Обычный же язык, с помощью которого он передает свои «страдальческие» настроения, таков.
«Гордые страдания» низведены у него до грусти и печали, притом, тихой грусти и тихой печали. Вариацией культа страданий являются у него различные сочетания грусти и печали со «сладкими» ощущениями, радостью и красотой.
Одно из осенних стихотворений поэта (обстановка осени наравне с обстановкой вечерней зари – у Бунина играют роль наиболее часто утилизируемого средства для передачи соответствующих мотивов): угрюмо шумит лес; падают листья. В «безнадежной песне» умирающей природы поэт слышит жалобу: «В ней тихая печаль, укор былой весне, и ласковый и нежный». Зима еще далеко: «Душа готова вновь волненьям предаваться, и сладко ей грустить и грустью упиваться»… («Таинственно шумит лесная тишина»…)
Вечер. Поэт провел день «тревоги и печали»; его гнетет одиночество: «Я одинок и нынче, как всегда». Но в самом одиночестве он находит сладость. «И счастлив я печальною судьбой»… («Вечерняя звезда».) Необходимо здесь подчеркнуть, что одиночество для Бунина именно синоним страданий. Все описываемые им печали и грусти сводятся к томлениям одиночества, к тихим дремам «немой кельи». «Одинокое страданье» – вот как более точно называет он свое «одиночество». («Вирь».) Отрада одиночества, «радость одиноких дней», звучит, следовательно, у него – как отрада или радость страданий.
Легенда о Вири. Почему она разрабатывается поэтом? Потому что это – канва, на которой можно вышивать красивые «страдальческие» узоры. В глубине молчаливого и унылого леса поет птица Вирь скорбную песню, полную неотразимой прелести.

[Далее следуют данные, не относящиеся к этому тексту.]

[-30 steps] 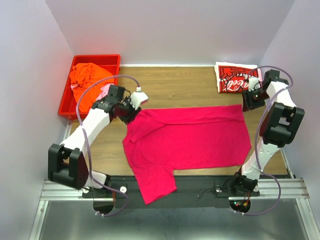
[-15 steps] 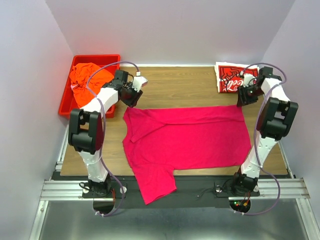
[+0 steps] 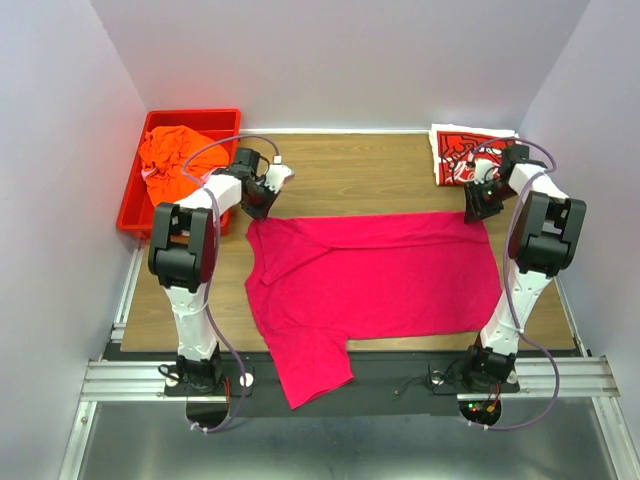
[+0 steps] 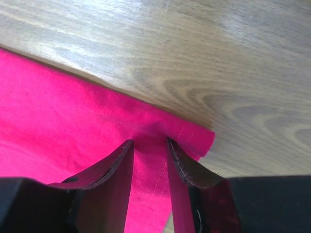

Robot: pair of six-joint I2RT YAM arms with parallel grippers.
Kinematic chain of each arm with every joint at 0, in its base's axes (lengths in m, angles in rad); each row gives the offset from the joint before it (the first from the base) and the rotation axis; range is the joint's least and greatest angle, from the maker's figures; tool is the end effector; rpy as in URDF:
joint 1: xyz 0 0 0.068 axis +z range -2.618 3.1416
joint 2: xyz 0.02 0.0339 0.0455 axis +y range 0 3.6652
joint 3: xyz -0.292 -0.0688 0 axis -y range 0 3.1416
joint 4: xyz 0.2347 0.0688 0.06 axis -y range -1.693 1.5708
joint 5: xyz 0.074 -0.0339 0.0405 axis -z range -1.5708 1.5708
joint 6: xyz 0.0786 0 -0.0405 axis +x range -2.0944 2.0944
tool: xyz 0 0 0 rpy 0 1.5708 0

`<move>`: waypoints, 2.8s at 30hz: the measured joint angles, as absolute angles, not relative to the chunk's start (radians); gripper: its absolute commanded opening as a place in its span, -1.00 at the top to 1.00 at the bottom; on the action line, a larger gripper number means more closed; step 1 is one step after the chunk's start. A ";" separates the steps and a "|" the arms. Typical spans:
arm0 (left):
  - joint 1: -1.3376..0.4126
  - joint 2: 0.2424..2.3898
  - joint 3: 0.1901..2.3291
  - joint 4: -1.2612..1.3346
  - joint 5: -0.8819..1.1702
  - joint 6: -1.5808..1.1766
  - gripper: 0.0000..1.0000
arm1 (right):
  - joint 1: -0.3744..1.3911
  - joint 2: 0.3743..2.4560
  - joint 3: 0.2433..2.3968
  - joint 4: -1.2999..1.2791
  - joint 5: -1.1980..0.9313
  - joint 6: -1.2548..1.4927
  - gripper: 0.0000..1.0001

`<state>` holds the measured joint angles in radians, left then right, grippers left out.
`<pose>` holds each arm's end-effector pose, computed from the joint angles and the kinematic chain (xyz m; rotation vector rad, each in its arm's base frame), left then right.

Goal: Fold and stack the t-shirts
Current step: Fold the tshirt

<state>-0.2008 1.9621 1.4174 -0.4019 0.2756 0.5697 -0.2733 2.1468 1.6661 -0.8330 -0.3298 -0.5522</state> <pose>0.4373 -0.1108 0.1917 1.0323 2.2511 -0.1909 0.4427 -0.0977 0.1596 -0.4429 2.7277 0.2779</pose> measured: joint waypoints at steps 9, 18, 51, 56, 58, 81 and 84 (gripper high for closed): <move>-0.194 2.151 1.672 -0.453 0.252 0.551 1.00 | -0.271 2.149 1.673 -0.800 -0.263 -0.482 0.24; -0.161 2.207 1.845 -0.476 0.294 0.528 0.19 | -0.271 2.191 1.757 -0.774 -0.268 -0.422 0.02; -0.312 2.195 1.737 -0.499 0.512 0.477 0.04 | -0.273 1.958 1.646 -0.808 -0.435 -0.371 0.01; -0.312 2.195 1.738 -0.495 0.494 0.472 0.03 | -0.273 1.958 1.645 -0.812 -0.456 -0.373 0.01; -0.312 2.204 1.754 -0.500 0.493 0.470 0.03 | -0.273 1.958 1.645 -0.815 -0.462 -0.375 0.00; -0.347 2.117 1.721 -0.522 0.548 0.491 1.00 | -0.273 1.958 1.645 -0.831 -0.473 -0.389 0.01; -0.385 2.044 1.684 -0.529 0.550 0.508 1.00 | -0.273 1.958 1.645 -0.833 -0.476 -0.389 0.01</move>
<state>-0.3847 2.0441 1.6840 -0.5289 0.5503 0.5083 -0.2733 1.9579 1.6451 -0.8333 -0.4759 -0.3889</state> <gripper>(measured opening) 0.123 0.495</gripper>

Одинокий путник, слушая ее, проникается «томленьем сладостным». «Покорный горестной судьбе, он помнит лишь одни закаты». И когда над лесом потухают лучи заходящего солнца, —
Глухой оренбургский тракт («Бродяги»). Бесплодная холмистая котловина. Кибитка цыган-бродяг. Общее впечатление картины, развертывающейся перед поэтом, суммируется в восклицании: «Какая глушь! Какая скудость жизни! Какие заунывные напевы!» Тем не менее, Бунину «сладко рисовать» эту печальную, глухую жизнь. Она превращается у него в нечто идиллическое. Он усматривает в ней, прежде всего, красоту. «О, что-то есть прекрасное в забытых немых полях!..» Происходит это благодаря все тому же чудодейственному воспоминанию. Вид бродяг мог бы настраивать поэта на некоторые «гражданские» размышления: но раз «воспоминание» замешалось, ничего, кроме «сладости», действительно, в итоге не получится. «Часто вспоминаю я собственное детство. Протекло оно в степи, среди лощин и пашней, среди таких же голых косогоров, как вот на этом тракте»… Детство поэта было тихое, печальное. Этого достаточно: «страдальческий» стимул дан – должны быть даны, следовательно, и «сладостные» ощущения. Судьба бродяг отождествляется с судьбой самого поэта. «Много тихих, печальных детств зачем-то расцветало и расцветет не раз еще в безлюдье степных полей». Правда, делается оговорка: «мне тяжело любить их». Но подобная оговорка в устах «страдальчески» настроенного поэта одновременно является и усилением занятой последним позиции. Тяжело любить – это как раз то сочетание «противоположностей», с которым всегда имеют дело последователи «страдальческой» догмы. Любовь к «тяжелому», к печальному – это и есть amor doloris, отрадное страдание… Таковы плоды ревизионизма! Таково всемогущество «страдания», хотя бы и сильно обесцвеченного и посеревшего!
Первоучители ревизионистского направления знали «великое», «нечеловечески-великое» «Прометеево страдание». Их потомок творит в себе нового кумира, «Воспоминание» у Бунина, действительно, возводится на степень какого-то божества. Загляните в поэму «Листопад», там вы познакомитесь с «Воспоминанием», имя которого нельзя писать иначе, как с большой буквы! Из всего существующего и возможного на земле воспоминание оказывается наделенным наибольшей продолжительностью и устойчивостью. Мало того, реальные явления приобретают, – как мы видели, – свою максимальную реальность в глазах поэта именно благодаря животворящей силе его божества. «Печаль воспоминаний» («Курган») способна даже дарить бессмертие. Но вместе с тем оно – одна из самых абстрактных форм «страдальческого» начала, какие только известны лирическому ревизионизму: в качестве таковой оно сохраняет от реальных явлений минимум их реальности, а иногда сводит последнюю на нет.